US Attorney-General vows to hold accountable ‘anyone’ involved in Capitol riot

Washington DC: US President Joe Biden’s top law enforcement official has vowed to hold accountable anyone “at any level” involved in last year’s Capitol attack, regardless of whether they were at the siege or involved in its planning.

One year after the January 6 riot by supporters of former president Donald Trump, Attorney-General Merrick Garland has given his strongest indication yet that his Department of Justice investigation will target perpetrators higher up the chain than it has so far, potentially reaching people in Trump’s orbit or the former president himself.

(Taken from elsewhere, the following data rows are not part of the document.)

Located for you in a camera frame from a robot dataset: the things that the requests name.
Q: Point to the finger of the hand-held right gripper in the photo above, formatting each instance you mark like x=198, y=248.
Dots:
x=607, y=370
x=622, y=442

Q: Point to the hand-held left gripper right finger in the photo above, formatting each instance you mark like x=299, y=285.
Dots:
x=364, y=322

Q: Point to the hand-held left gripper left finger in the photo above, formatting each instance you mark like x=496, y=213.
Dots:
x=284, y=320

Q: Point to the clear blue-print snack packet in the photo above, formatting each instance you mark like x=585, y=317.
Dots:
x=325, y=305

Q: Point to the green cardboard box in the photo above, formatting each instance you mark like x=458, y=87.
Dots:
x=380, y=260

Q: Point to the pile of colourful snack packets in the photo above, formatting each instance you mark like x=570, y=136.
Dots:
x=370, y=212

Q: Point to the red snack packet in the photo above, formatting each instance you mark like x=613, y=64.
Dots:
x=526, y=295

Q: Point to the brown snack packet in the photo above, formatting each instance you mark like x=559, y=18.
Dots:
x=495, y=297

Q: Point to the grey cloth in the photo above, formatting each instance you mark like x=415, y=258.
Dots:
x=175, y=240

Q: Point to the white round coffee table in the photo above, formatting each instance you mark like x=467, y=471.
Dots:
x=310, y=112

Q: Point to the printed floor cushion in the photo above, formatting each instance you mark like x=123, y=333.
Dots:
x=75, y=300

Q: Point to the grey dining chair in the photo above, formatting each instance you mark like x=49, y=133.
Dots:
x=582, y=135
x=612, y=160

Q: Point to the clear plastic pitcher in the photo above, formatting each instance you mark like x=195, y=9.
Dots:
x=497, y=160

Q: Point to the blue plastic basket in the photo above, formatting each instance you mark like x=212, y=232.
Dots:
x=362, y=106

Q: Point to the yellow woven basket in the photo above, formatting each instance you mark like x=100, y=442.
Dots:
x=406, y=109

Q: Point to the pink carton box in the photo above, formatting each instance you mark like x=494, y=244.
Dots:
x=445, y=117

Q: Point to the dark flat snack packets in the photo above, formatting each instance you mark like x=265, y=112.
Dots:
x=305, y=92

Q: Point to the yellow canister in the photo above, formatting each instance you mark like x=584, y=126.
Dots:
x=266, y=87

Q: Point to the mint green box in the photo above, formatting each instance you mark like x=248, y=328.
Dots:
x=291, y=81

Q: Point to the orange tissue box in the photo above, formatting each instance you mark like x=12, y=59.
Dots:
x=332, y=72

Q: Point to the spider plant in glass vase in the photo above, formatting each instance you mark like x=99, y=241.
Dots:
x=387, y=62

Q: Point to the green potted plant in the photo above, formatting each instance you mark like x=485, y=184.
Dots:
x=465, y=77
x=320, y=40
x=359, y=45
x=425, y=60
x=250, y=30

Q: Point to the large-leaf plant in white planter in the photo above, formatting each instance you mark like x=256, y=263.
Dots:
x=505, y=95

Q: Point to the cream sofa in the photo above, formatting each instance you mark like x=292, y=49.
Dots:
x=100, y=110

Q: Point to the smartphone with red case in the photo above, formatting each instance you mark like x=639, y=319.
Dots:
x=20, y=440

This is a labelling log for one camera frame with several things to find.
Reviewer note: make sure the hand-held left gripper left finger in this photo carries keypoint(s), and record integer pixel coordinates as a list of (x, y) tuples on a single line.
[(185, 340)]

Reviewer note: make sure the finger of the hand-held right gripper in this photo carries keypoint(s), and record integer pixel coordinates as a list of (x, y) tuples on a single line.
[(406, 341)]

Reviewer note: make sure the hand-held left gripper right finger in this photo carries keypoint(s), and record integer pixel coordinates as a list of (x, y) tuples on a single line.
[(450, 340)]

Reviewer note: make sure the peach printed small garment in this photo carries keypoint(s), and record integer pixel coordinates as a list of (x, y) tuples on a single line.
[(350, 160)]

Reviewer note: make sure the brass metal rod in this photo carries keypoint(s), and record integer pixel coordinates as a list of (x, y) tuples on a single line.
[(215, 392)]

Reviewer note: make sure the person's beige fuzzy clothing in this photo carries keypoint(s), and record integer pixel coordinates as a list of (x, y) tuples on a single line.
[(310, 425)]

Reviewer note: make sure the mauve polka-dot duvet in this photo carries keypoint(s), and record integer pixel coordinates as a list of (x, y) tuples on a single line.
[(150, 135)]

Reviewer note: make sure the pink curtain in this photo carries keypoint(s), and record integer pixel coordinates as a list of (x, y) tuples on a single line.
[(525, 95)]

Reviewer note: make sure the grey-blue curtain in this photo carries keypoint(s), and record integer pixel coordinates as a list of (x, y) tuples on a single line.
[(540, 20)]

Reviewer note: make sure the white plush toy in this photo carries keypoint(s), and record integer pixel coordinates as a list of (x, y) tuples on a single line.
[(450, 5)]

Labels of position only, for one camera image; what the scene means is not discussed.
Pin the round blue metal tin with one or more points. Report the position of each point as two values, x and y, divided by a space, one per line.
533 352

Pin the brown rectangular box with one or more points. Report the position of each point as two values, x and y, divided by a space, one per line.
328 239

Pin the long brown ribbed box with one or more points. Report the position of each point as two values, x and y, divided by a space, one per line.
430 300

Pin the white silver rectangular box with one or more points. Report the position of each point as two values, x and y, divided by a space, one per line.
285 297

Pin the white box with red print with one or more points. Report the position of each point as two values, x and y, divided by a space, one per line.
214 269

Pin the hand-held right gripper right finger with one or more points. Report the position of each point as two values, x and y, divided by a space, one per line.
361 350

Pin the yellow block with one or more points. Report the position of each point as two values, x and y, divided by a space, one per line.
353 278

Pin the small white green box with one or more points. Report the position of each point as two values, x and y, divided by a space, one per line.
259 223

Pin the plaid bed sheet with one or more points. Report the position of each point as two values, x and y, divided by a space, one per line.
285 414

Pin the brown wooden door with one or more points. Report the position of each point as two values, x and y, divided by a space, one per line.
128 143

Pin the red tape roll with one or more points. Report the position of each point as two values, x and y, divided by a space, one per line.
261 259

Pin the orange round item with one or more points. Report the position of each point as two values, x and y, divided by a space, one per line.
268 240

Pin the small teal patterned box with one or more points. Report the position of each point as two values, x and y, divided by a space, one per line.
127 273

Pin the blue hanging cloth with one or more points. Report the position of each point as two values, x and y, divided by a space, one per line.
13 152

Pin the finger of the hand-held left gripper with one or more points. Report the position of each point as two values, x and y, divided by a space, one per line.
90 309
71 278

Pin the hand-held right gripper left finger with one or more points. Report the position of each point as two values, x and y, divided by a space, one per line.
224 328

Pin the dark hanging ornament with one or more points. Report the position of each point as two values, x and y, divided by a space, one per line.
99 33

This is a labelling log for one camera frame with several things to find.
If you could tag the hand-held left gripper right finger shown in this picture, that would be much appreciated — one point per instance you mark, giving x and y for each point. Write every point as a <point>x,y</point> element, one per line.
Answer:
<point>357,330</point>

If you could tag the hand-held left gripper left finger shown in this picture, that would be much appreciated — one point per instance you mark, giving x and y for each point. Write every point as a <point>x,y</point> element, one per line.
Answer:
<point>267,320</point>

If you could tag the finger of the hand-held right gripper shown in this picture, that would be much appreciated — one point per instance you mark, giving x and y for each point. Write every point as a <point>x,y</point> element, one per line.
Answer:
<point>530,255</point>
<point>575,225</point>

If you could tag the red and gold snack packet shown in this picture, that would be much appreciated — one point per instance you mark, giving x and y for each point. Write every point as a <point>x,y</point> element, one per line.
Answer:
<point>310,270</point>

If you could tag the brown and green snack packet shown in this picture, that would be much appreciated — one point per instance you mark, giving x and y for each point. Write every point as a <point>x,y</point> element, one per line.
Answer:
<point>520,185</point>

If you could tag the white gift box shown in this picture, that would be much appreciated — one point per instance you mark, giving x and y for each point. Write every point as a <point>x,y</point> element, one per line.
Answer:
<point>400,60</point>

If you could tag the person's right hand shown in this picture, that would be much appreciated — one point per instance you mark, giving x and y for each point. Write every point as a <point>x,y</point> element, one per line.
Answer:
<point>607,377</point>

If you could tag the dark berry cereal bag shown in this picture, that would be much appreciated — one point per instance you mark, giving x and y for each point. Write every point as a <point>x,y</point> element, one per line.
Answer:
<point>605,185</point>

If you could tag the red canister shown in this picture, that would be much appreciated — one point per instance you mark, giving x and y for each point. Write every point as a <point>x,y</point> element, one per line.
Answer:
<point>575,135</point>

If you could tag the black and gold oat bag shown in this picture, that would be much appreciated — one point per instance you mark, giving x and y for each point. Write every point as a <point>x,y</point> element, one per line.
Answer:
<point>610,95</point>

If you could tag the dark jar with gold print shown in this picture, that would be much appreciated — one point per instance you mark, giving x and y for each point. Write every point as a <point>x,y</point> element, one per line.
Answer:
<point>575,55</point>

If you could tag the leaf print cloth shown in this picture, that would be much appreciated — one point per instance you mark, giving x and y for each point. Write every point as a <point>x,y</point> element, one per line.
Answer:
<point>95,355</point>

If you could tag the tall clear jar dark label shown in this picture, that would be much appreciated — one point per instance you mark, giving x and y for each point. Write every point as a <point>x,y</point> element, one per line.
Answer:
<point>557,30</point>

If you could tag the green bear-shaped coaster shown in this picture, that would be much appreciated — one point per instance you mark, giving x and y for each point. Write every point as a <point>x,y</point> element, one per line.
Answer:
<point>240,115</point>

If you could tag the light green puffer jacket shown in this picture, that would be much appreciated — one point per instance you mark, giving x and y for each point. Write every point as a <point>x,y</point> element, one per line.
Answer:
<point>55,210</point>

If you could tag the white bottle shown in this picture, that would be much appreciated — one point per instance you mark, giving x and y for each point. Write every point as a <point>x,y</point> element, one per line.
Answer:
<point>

Four people died on the day of the riot, and one Capitol police officer died the day after defending Congress.Credit:AP

“The Justice Department remains committed to holding all January 6th perpetrators, at any level, accountable under law – whether they were present that day or were otherwise criminally responsible for the assault on our democracy,” Mr Garland in a speech to mark the anniversary of the event.

“There cannot be different rules for the powerful and the powerless.”

Garland’s comments come after he faced mounting pressure to be more vocal about the Capitol riot, and to sharpen his focus on Trump and his associates for their actions in the lead up to January 6.

But in a staunch defence on Wednesday (Thursday AEST) he said the investigation was “one of the largest, most complex, and more resource intensive” in US history, and promised that “the actions we have taken thus far will not be our last”.

US Attorney-General Merrick Garland Credit:AP

To date, 725 people have been charged for their roles in the Capitol attack, with some of the more high-profile perpetrators including members of the Proud Boys, the Three Percenters and the Oath Keepers – far-right extremist groups that were among the key backers of Trump’s 2020 presidential campaign.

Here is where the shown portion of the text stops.